#### Description of the task
Look through the entries below and show every line containing the word "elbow".

*** Block opens ***

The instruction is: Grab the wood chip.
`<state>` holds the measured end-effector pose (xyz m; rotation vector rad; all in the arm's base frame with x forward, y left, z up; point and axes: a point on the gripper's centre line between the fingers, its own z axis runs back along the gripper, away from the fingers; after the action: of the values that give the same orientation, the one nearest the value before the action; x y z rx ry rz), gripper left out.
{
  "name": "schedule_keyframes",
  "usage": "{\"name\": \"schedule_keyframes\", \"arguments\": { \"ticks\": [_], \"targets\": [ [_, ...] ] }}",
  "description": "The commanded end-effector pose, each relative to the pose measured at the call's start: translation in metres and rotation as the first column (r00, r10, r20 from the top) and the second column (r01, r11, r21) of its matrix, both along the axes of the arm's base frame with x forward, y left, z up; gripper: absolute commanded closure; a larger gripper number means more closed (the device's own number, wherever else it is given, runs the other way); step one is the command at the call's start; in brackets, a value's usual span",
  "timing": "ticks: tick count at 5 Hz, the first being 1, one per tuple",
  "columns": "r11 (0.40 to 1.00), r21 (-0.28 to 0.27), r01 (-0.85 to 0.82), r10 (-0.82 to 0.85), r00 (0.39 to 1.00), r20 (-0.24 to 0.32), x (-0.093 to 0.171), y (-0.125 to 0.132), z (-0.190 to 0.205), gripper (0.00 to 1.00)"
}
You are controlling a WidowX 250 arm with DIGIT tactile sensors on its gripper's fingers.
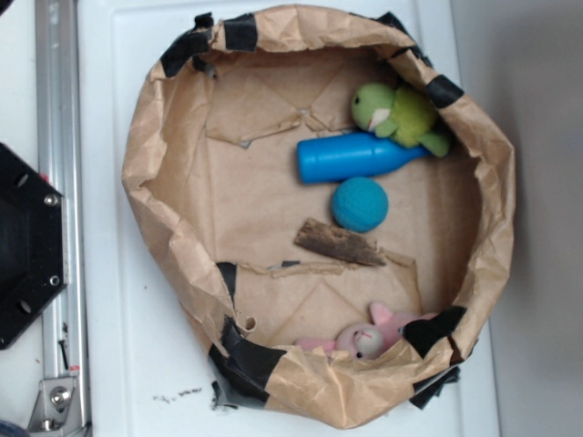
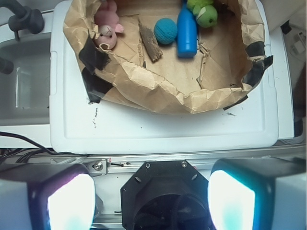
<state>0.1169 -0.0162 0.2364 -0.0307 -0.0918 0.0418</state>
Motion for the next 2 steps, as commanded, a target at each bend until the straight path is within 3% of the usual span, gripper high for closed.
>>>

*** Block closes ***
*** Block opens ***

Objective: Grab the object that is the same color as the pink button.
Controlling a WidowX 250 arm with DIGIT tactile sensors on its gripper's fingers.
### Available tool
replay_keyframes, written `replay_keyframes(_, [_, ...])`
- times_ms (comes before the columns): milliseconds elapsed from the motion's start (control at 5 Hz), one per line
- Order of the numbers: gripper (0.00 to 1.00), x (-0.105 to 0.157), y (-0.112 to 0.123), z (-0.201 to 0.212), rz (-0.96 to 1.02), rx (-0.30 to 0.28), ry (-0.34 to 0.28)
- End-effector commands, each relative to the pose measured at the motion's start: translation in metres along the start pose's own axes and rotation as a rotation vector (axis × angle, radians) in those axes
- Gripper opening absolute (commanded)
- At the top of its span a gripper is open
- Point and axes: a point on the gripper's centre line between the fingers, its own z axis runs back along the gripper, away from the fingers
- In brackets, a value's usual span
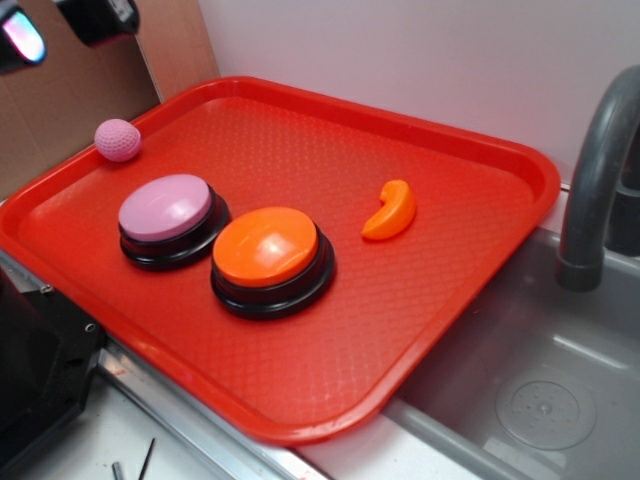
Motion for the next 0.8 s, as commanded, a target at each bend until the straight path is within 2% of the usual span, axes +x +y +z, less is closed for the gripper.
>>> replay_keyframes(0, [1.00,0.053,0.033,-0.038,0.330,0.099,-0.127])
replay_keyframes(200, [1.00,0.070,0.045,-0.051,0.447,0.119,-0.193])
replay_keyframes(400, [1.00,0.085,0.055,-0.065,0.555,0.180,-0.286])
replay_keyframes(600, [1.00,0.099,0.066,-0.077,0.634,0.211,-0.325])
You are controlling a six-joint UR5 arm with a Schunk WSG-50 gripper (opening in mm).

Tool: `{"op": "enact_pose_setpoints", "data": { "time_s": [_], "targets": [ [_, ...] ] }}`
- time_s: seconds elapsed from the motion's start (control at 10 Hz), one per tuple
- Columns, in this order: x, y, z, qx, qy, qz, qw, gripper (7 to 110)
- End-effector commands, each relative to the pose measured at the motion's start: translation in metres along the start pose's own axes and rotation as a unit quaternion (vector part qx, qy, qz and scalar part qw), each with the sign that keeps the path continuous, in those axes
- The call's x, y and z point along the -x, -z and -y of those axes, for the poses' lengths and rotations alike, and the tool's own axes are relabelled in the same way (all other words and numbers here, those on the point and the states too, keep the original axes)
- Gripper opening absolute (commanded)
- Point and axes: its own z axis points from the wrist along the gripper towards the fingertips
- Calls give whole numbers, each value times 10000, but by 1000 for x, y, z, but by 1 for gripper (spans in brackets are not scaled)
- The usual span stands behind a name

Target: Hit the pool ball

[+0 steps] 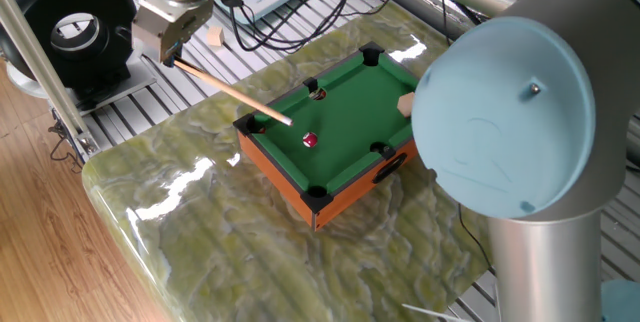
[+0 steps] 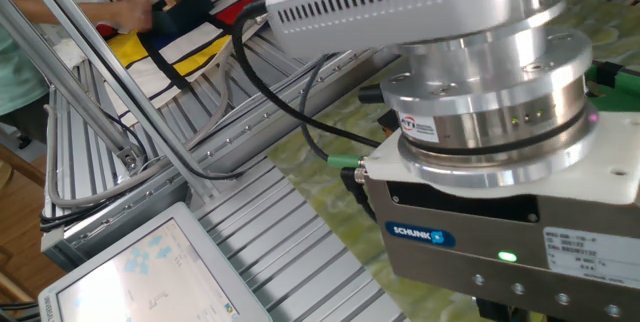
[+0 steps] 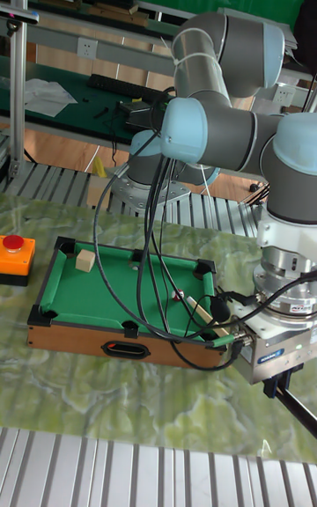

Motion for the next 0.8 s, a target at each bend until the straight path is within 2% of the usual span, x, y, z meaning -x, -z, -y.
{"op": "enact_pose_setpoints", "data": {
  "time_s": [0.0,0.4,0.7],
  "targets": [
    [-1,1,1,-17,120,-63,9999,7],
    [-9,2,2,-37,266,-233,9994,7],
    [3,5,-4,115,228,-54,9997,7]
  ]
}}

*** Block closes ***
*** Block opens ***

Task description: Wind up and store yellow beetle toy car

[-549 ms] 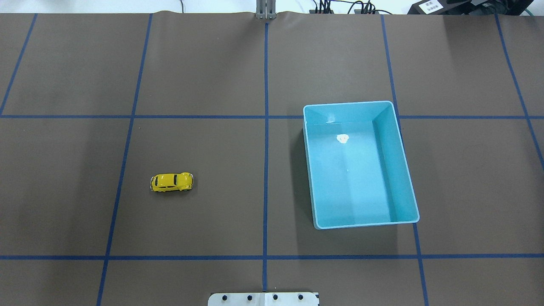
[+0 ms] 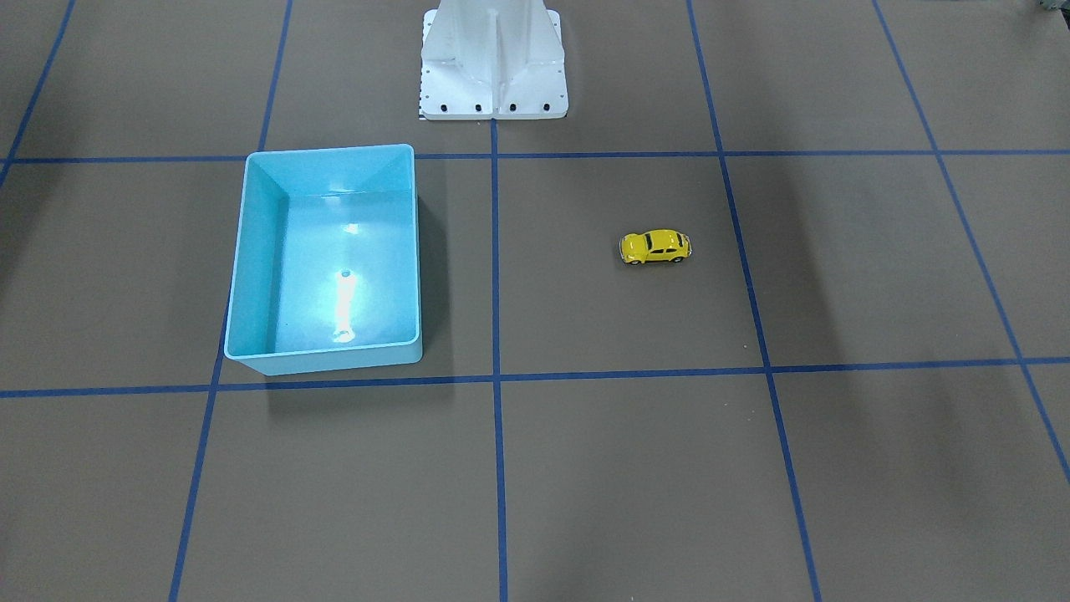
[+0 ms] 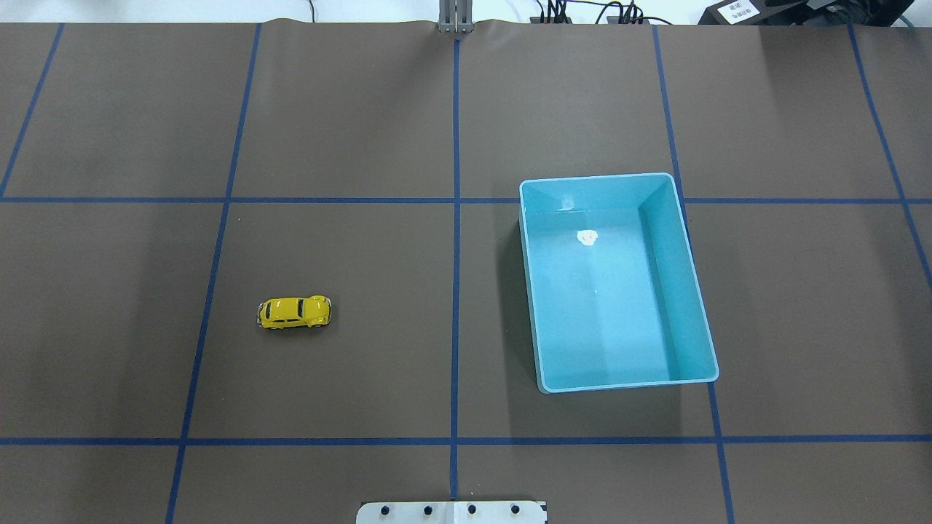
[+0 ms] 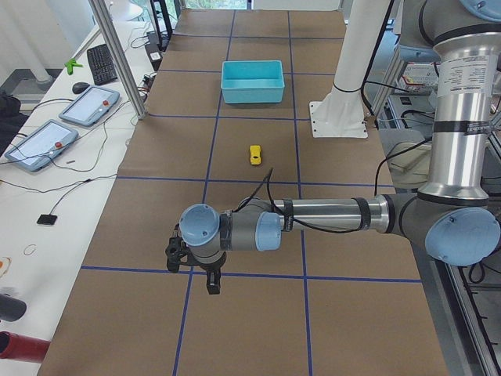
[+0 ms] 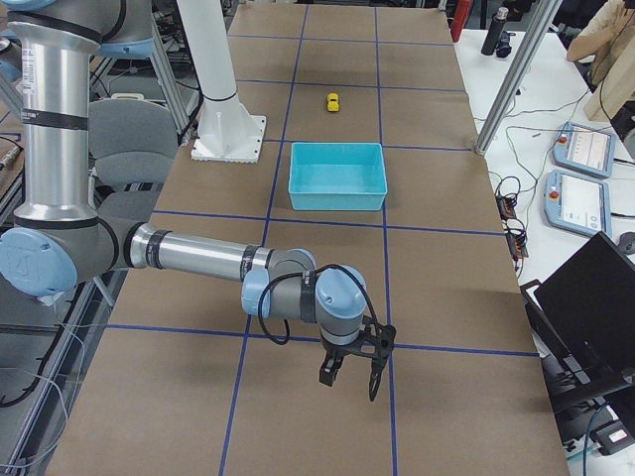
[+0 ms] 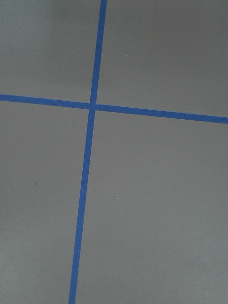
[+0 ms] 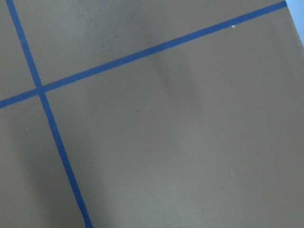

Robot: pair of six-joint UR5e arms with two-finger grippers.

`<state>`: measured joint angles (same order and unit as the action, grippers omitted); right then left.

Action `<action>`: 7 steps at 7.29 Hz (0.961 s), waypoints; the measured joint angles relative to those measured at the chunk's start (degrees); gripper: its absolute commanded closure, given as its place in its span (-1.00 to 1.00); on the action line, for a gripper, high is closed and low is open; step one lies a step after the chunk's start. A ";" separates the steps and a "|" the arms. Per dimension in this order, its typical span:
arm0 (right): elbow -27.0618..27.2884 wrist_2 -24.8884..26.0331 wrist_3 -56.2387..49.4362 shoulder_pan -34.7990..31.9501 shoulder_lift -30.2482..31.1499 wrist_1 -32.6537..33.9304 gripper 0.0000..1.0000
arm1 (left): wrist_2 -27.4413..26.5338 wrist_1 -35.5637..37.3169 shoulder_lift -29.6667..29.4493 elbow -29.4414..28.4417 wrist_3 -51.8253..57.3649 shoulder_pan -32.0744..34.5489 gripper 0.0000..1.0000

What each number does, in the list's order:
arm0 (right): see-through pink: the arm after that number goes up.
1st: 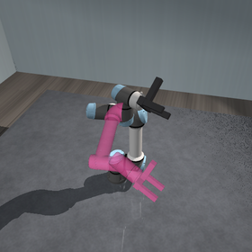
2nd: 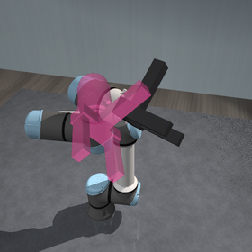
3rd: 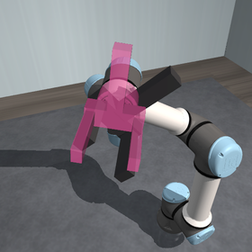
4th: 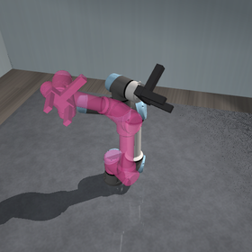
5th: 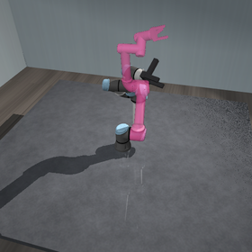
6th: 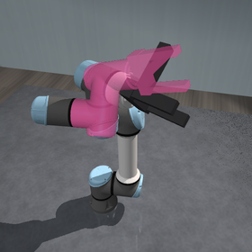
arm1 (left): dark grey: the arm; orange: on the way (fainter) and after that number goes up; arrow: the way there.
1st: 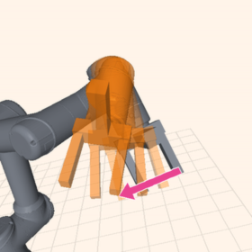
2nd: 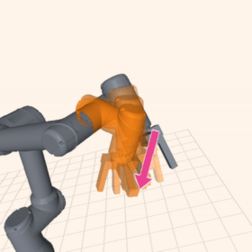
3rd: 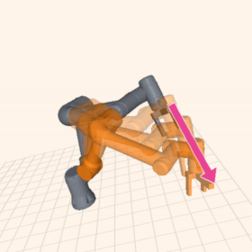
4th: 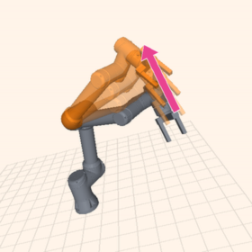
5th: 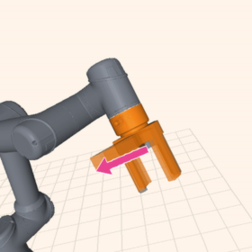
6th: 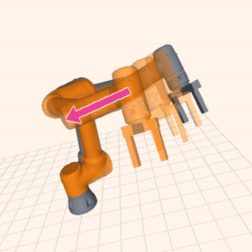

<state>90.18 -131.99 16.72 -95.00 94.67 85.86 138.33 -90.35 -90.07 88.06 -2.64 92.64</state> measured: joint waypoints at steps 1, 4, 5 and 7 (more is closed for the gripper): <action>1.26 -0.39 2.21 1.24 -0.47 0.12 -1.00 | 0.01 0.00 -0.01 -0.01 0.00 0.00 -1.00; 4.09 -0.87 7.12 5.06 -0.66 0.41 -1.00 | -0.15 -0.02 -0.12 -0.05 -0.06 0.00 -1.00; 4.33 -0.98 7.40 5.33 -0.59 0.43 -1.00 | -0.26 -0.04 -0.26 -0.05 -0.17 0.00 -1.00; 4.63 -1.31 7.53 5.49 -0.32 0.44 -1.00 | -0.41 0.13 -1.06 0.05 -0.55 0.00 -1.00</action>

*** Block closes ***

#### Solution to this task
arm0 (right): elbow -27.0618..27.2884 wrist_2 -24.8884..26.0331 wrist_3 -56.2387..49.4362 shoulder_pan -34.7990..31.9501 shoulder_lift -30.2482..31.1499 wrist_1 -32.6537..33.9304 gripper 0.0000..1.0000
arm1 (left): wrist_2 -27.4413..26.5338 wrist_1 -35.5637..37.3169 shoulder_lift -29.6667..29.4493 elbow -29.4414..28.4417 wrist_3 -51.8253..57.3649 shoulder_pan -32.0744..34.5489 gripper 0.0000..1.0000

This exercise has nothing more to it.